**Directions for this task**.
Repeat the records in full and exactly, omitting pictures.

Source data
......

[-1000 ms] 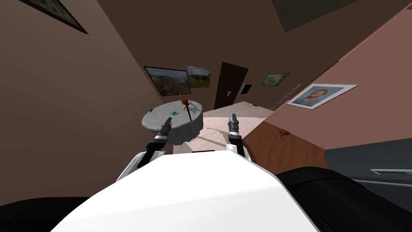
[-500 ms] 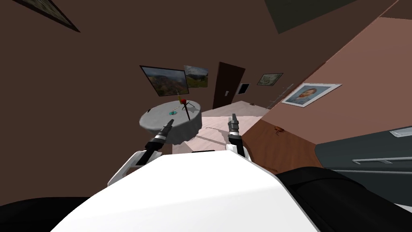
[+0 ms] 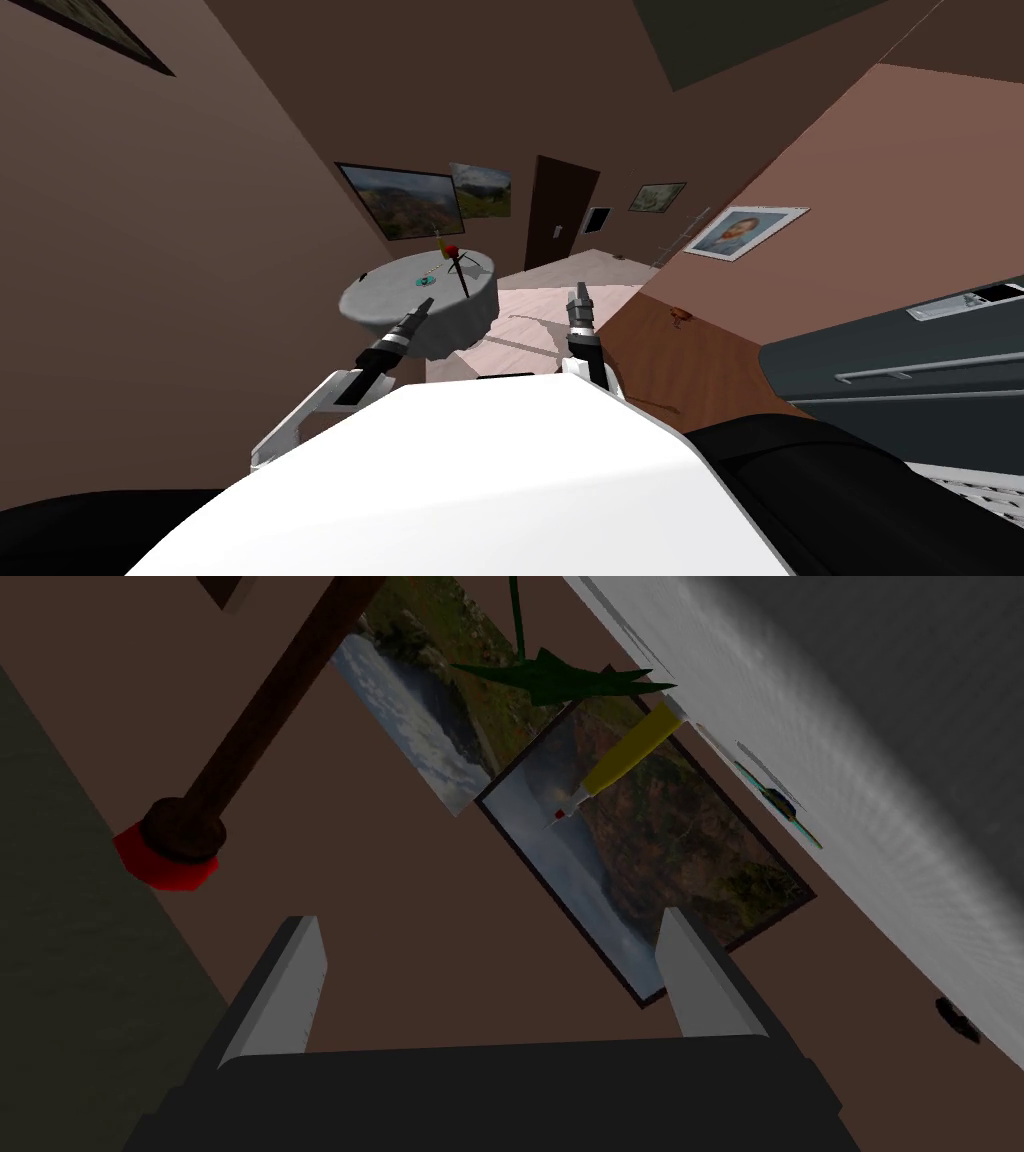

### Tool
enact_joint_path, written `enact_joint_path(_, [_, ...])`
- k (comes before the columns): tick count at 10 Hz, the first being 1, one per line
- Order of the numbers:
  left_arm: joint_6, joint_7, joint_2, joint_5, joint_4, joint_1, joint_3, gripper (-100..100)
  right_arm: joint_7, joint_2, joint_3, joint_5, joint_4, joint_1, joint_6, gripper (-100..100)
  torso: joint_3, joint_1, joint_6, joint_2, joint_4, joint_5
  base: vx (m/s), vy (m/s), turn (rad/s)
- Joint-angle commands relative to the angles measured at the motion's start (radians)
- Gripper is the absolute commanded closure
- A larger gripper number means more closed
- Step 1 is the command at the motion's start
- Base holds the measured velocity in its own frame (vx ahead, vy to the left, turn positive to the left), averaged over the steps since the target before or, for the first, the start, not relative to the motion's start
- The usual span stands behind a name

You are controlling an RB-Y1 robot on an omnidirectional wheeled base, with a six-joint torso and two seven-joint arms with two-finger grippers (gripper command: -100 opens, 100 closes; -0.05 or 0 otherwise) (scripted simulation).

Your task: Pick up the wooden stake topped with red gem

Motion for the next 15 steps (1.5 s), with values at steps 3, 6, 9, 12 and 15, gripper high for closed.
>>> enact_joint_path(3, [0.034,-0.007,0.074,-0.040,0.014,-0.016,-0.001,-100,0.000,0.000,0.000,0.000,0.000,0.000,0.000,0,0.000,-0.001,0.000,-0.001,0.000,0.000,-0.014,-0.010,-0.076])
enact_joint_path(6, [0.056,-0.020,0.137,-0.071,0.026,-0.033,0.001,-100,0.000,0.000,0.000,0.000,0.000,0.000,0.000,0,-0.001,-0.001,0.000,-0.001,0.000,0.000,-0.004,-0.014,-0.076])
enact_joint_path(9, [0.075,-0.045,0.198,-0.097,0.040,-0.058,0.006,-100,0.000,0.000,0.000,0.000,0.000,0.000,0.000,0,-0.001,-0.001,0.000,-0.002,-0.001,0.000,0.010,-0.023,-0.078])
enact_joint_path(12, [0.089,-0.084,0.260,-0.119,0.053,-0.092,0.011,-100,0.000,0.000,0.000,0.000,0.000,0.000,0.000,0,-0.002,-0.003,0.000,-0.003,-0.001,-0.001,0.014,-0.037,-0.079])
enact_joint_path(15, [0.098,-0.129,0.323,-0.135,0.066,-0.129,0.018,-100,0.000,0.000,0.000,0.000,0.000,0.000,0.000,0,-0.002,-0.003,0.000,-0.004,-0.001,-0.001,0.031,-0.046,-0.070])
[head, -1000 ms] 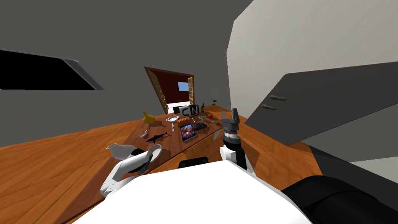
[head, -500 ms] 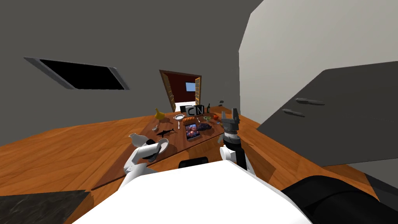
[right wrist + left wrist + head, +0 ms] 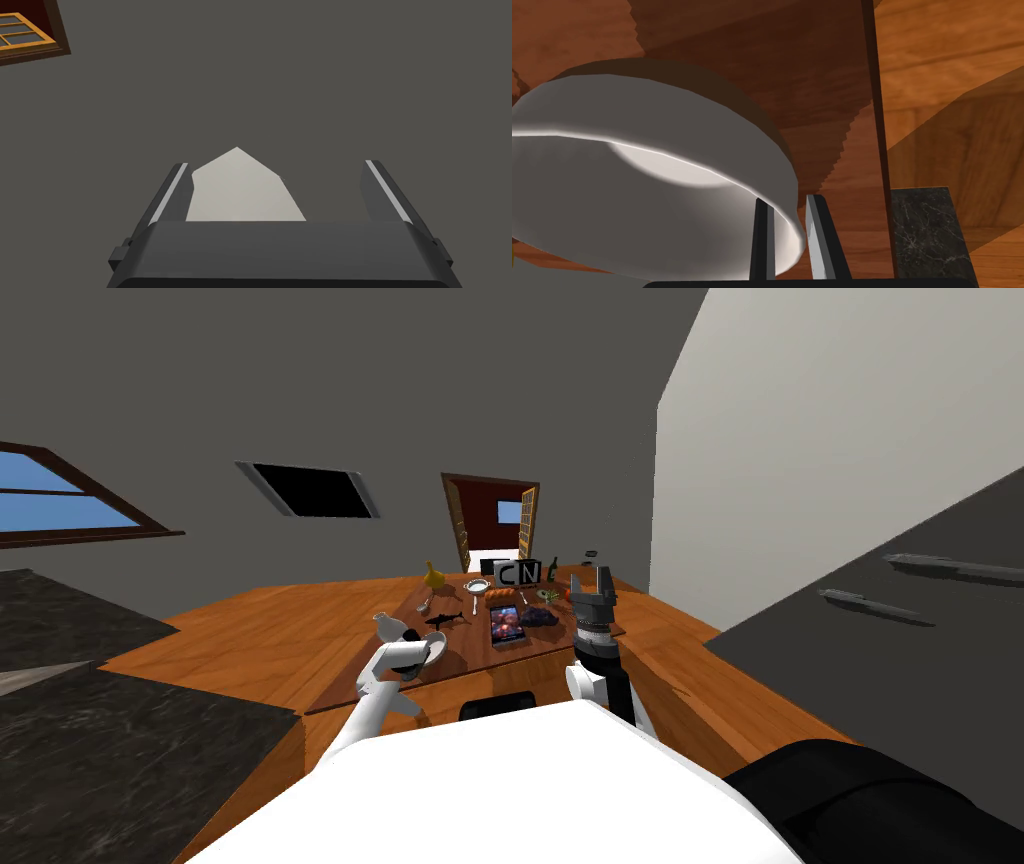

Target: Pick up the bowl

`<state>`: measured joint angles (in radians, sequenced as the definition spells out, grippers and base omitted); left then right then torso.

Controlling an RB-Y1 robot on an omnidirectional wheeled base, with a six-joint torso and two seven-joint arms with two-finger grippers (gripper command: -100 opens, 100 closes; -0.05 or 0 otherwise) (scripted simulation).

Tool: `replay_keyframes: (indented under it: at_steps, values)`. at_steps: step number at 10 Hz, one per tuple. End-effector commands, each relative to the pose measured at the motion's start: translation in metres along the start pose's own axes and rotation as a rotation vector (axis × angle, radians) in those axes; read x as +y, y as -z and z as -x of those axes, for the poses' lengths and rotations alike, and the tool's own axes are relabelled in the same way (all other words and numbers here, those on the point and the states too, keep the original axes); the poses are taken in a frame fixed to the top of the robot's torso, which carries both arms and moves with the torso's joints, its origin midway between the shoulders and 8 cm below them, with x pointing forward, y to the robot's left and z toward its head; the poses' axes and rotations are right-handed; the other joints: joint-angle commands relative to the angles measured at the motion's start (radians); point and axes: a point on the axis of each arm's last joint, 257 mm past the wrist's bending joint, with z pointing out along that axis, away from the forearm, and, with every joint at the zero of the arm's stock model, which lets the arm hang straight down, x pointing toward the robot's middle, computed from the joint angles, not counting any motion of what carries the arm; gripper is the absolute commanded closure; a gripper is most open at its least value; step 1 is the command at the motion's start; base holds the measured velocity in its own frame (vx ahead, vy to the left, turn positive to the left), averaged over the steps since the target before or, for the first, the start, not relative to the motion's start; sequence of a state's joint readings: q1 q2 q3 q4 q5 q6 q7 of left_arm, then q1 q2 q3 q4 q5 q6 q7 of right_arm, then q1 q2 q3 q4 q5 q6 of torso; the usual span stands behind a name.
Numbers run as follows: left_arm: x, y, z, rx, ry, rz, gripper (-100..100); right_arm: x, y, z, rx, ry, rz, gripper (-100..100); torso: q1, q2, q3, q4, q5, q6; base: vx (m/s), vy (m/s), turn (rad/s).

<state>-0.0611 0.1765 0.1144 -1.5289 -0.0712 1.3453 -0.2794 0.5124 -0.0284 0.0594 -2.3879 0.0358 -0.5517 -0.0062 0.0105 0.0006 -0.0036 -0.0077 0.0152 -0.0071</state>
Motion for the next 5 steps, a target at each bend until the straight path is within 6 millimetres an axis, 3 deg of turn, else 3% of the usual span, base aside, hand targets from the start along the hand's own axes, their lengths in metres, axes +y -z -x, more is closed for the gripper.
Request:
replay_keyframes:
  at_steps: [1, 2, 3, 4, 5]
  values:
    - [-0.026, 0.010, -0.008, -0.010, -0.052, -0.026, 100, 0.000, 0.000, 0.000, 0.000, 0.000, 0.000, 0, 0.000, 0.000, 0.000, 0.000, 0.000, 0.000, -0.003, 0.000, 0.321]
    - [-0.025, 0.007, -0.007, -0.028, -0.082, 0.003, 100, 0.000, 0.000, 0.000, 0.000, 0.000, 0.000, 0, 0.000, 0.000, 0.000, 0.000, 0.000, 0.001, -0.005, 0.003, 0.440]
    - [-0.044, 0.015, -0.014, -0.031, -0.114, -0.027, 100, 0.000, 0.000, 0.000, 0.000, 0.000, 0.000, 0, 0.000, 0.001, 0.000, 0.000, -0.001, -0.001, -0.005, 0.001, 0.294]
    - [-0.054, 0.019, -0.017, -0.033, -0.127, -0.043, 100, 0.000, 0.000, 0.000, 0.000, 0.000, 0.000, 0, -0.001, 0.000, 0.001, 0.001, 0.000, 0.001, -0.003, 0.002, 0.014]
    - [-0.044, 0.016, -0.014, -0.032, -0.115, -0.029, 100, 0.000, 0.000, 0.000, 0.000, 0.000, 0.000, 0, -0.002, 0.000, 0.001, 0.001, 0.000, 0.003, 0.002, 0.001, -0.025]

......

**Response area**.
[-1000 ms] 
[-500 ms] 
[+0 ms] 

### Tool
enact_joint_path, written `enact_joint_path(_, [_, ...])`
- k (comes before the columns): tick count at 10 Hz, the first being 1, one per line
- Order of the numbers:
  left_arm: joint_6, joint_7, joint_2, joint_5, joint_4, joint_1, joint_3, gripper (-100..100)
  right_arm: joint_7, joint_2, joint_3, joint_5, joint_4, joint_1, joint_6, gripper (-100..100)
  torso: joint_3, joint_1, joint_6, joint_2, joint_4, joint_5
  base: vx (m/s), vy (m/s), turn (rad/s)
- Joint-angle commands relative to the angles measured at the motion's start (radians)
- Gripper is the absolute commanded closure
- A larger gripper number means more closed
- Step 1 is the command at the motion's start
- Base holds the measured velocity in its own frame (vx ahead, vy to the left, turn positive to the left), averaged over the steps since the target before or, for the first, the start, not relative to the motion's start
- The usual span stands behind a name

You are controlling an RB-Y1 robot on an omnidirectional wheeled base, with a six-joint torso and two seven-joint arms with two-finger grippers (gripper command: -100 opens, 100 closes; -0.05 or 0 otherwise) (scripted simulation).

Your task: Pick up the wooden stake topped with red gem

Motion for the next 15 steps (1.5 s), with values at steps 3, 6, 9, 12 and 15, gripper high for closed.
>>> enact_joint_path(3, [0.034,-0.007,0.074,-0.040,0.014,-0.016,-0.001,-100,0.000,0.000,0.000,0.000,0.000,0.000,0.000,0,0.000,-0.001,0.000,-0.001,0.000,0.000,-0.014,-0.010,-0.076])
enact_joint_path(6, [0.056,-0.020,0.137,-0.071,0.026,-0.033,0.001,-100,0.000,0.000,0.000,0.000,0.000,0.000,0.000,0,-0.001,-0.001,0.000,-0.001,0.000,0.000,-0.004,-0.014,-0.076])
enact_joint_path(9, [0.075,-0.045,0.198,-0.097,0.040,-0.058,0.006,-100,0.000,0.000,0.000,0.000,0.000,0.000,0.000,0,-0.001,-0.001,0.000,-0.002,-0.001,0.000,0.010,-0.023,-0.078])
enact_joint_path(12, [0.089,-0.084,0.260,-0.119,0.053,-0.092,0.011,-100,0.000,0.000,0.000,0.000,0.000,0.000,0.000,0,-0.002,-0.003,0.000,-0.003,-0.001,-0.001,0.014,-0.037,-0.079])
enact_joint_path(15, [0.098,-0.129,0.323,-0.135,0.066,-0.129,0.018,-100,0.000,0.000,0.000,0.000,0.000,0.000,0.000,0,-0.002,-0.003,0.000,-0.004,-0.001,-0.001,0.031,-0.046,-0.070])
[head, -1000 ms] 
[head, -500 ms] 
[right wrist + left wrist + head, +0 ms] 

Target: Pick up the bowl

`<state>`: measured joint angles (in radians, sequenced as the definition spells out, grippers and base omitted); left then right then torso.

Controlling an RB-Y1 robot on an omnidirectional wheeled base, with a six-joint torso and two seven-joint arms with two-finger grippers (gripper command: -100 opens, 100 closes; -0.05 or 0 otherwise) (scripted simulation).

Tool: `replay_keyframes: (indented under it: at_steps, values)`. at_steps: step number at 10 Hz, one per tuple. End-effector commands, each relative to the pose measured at the motion's start: translation in metres along the start pose's own axes and rotation as a rotation vector (axis × angle, radians) in those axes; read x as +y, y as -z and z as -x of those axes, for the poses' lengths and rotations alike, and the tool's own axes are relabelled in the same way (all other words and numbers here, those on the point and the states too, keep the original axes); the poses are taken in a frame fixed to the top of the robot's torso, which carries both arms and moves with the torso's joints, its origin midway between the shoulders and 8 cm below them, with x pointing forward, y to the robot's left and z toward its head; the poses' axes and rotations are right-handed; the other joints: joint-angle commands relative to the angles measured at the motion's start (radians); point and axes: a point on the axis of each arm's last joint, 257 mm past the wrist's bending joint, with z pointing out along that axis, away from the forearm, and, with every joint at the zero of the arm's stock model, which lets the arm hang straight down, x pointing toward the robot's middle, computed from the joint angles, not counting any motion of what carries the arm; gripper is the absolute commanded closure; a gripper is most open at its least value; step 1 is the command at the motion's start; base holds the measured velocity in its own frame (vx ahead, vy to the left, turn positive to the left), averaged over the steps since the target before or, for the first, the start, not relative to the motion's start; sequence of a state's joint readings: q1 q2 q3 q4 q5 q6 q7 of left_arm, then q1 q2 q3 q4 q5 q6 q7 of right_arm, then q1 q2 q3 q4 q5 q6 of torso; the usual span stands behind a name.
Numbers run as follows: left_arm: x, y, z, rx, ry, rz, gripper (-100..100); right_arm: x, y, z, rx, ry, rz, gripper (-100..100); torso: q1, q2, q3, q4, q5, q6; base: vx (m/s), vy (m/s), turn (rad/s).

<state>-0.0611 0.1765 0.1144 -1.5289 -0.0712 1.3453 -0.2794 0.5124 -0.0284 0.0594 -2.3879 0.0358 -0.5517 -0.0062 0.0105 0.0006 -0.0036 -0.0077 0.0152 -0.0071</state>
Motion for the next 5 steps, a target at each bend until the straight path is within 6 millimetres an axis, 3 deg of turn, else 3% of the usual span, base aside, hand targets from the start along the hand's own axes, their lengths in metres, axes +y -z -x, more is closed for the gripper.
Request:
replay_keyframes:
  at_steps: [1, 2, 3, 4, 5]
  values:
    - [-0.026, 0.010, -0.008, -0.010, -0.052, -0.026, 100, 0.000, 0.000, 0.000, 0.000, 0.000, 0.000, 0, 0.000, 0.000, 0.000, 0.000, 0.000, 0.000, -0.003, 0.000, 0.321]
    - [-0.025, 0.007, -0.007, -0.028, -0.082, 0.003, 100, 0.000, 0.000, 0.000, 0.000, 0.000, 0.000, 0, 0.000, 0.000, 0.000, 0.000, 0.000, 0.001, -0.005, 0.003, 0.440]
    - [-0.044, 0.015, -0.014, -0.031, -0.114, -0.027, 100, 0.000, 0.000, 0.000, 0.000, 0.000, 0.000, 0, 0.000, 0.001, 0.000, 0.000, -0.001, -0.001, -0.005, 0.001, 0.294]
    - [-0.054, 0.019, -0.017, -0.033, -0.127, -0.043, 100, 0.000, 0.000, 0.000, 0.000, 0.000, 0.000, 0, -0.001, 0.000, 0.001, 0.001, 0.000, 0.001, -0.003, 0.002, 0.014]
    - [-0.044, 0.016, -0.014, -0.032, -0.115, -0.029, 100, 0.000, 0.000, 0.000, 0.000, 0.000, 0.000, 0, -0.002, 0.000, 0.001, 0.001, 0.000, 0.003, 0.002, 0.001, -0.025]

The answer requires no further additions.